This study was carried out in collaboration with the University Clinical Hospital of Santiago de Compostela (Spain) and Radboud University Medical Center (The Netherlands). Parents of all patients provided written informed consent to participate in the study and publication of the results. All experimental protocols were approved by the Rabdoud University Medical Center and were performed in accordance with relevant guidelines and regulations.

4.2. Clinical Profile

Our patient was a 1-day-old boy with congenital cataracts, pielic ectasia and critical congenital dilated cardiomyopathy who was born after induction of labor at 38 weeks gestation with cardiac volume overload and signs of congestive heart failure. Birth weight was 2750 g (20th percentile), length 50 cm (80th percentile), and head circumference 33 cm (20th percentile). The patient was the first child born to healthy consanguineous parents. At birth, the newborn was clinically stable with APGAR scores of 3 and 8 at 1 and 5 min, respectively, but he was promptly placed on continuous positive airway pressure (CPAP) and diuretics due to metabolic acidosis (pH 7.20; bicarbonate, 12 mmol/L; lactate 9.8 mmol/L).
Hyperlactacidemia worsened and serum lactate levels increased rapidly up to 17 mmol/L during the first 12 h after birth. Further laboratory blood tests revealed a prolonged partial thromboplastin time (PTT) with normal transaminases, bilirubin, and albumin. Plasma amino acid analysis revealed elevation of alanine, methionine, and glutamine, reflecting liver dysfunction and a direct influence of acidosis on the moderate increase in protein synthesis. The results of the bacterial culture of fluids were negative. Imaging studies included a head ultrasound revealing normal ventricles and white matter. An echocardiogram revealed severely depressed left ventricular systolic function (left ventricular ejection fraction, 40%) mainly due to dyskinesia of the posterior wall.
The severity of lactic acidosis continued to increase despite initiation of continuous vasopressor infusion and ventilator support, resulting in deterioration of the patient’s general and hemodynamic status followed by sudden cardiac arrest and death 20 h after birth.

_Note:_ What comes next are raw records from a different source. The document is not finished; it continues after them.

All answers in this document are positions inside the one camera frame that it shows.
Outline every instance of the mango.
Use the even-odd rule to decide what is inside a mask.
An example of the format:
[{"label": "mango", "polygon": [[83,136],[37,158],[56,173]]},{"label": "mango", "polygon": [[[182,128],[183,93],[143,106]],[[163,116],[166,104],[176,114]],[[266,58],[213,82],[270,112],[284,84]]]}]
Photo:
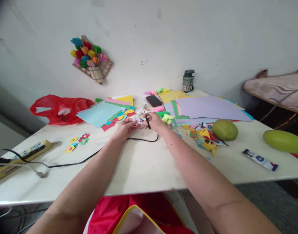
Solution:
[{"label": "mango", "polygon": [[298,153],[298,136],[281,130],[268,130],[263,134],[265,142],[280,151]]},{"label": "mango", "polygon": [[214,134],[223,141],[233,141],[237,138],[238,128],[233,122],[219,119],[213,124]]}]

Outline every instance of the smartphone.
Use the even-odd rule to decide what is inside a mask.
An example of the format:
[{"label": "smartphone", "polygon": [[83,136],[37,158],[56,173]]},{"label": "smartphone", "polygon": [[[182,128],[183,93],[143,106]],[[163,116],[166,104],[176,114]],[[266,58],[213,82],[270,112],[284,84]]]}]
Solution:
[{"label": "smartphone", "polygon": [[154,95],[146,97],[147,101],[152,105],[152,107],[161,106],[163,103]]}]

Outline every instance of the bottle lid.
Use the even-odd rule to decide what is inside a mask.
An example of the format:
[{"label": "bottle lid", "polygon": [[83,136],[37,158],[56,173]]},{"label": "bottle lid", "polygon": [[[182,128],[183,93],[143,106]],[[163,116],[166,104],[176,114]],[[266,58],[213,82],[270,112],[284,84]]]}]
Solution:
[{"label": "bottle lid", "polygon": [[184,77],[193,77],[193,76],[194,76],[194,70],[193,69],[185,71]]}]

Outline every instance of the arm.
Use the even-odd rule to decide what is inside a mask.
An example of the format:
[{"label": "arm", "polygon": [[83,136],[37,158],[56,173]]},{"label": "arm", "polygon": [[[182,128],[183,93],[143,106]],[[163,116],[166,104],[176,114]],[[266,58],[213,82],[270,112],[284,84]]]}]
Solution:
[{"label": "arm", "polygon": [[74,177],[49,209],[27,233],[82,233],[104,194],[123,142],[135,121],[126,119],[105,146]]},{"label": "arm", "polygon": [[163,124],[158,115],[147,115],[151,128],[165,140],[188,189],[217,233],[280,233],[216,167]]}]

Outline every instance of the hand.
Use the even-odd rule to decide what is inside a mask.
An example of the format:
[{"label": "hand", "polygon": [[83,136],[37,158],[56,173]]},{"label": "hand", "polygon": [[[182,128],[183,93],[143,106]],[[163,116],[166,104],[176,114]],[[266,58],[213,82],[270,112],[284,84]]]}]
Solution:
[{"label": "hand", "polygon": [[136,122],[137,120],[133,121],[131,118],[123,120],[119,124],[118,129],[114,132],[112,138],[126,141],[132,131],[140,128],[140,125],[134,127]]},{"label": "hand", "polygon": [[[157,114],[153,113],[153,112],[148,112],[146,114],[146,116],[148,117],[149,120],[149,125],[150,127],[158,134],[161,133],[161,131],[164,128],[168,128],[165,123],[163,123],[163,121],[161,120],[160,116],[158,116]],[[147,121],[143,121],[141,122],[142,125],[145,126],[145,128],[148,128],[148,124]]]}]

4.3. Targeted Next-Generation Sequencing

DNA was isolated from 400 μL of the patient’s blood collected in EDTA following standard procedures and analyzed with targeted next-generation sequencing (NGS) panels for mitochondrial diseases. Targeted analysis was performed on 314 nuclear genes encoding respiratory chain complex subunits and proteins implicated in OXPHOS function (Table S1, Supplementary Material). Genetic data were analyzed by NGS technology through a process consisting of enrichment with an in-solution hybridization technology (Sure Select XT; Agilent Technologies, Santa Clara, CA, USA) followed by subsequent sequencing on a NextSeq platform (Illumina Inc., San Diego, CA, USA). A custom SureSelect probe library was designed to capture the exons and exon-intron-boundaries of the targeted genes [38]. Sequence capture, enrichment, and elution were performed in accordance with the manufacturer’s instructions. To ensure reliable clinical interpretation of the detected variants, prioritization criteria were applied to predict their pathogenicity in accordance with AMCG guidelines [39].

4.4. Cell Culture

Patient and control fibroblasts were cultured in M199 medium (Gibco, Life Technologies, Grand Island, CA, USA) supplemented with 10% v/v fetal calf serum (FCS) and 1% v/v penicillin/streptomycin (Gibco, Life Technologies, Grand Island, CA, USA) at 37 °C and 5% CO2.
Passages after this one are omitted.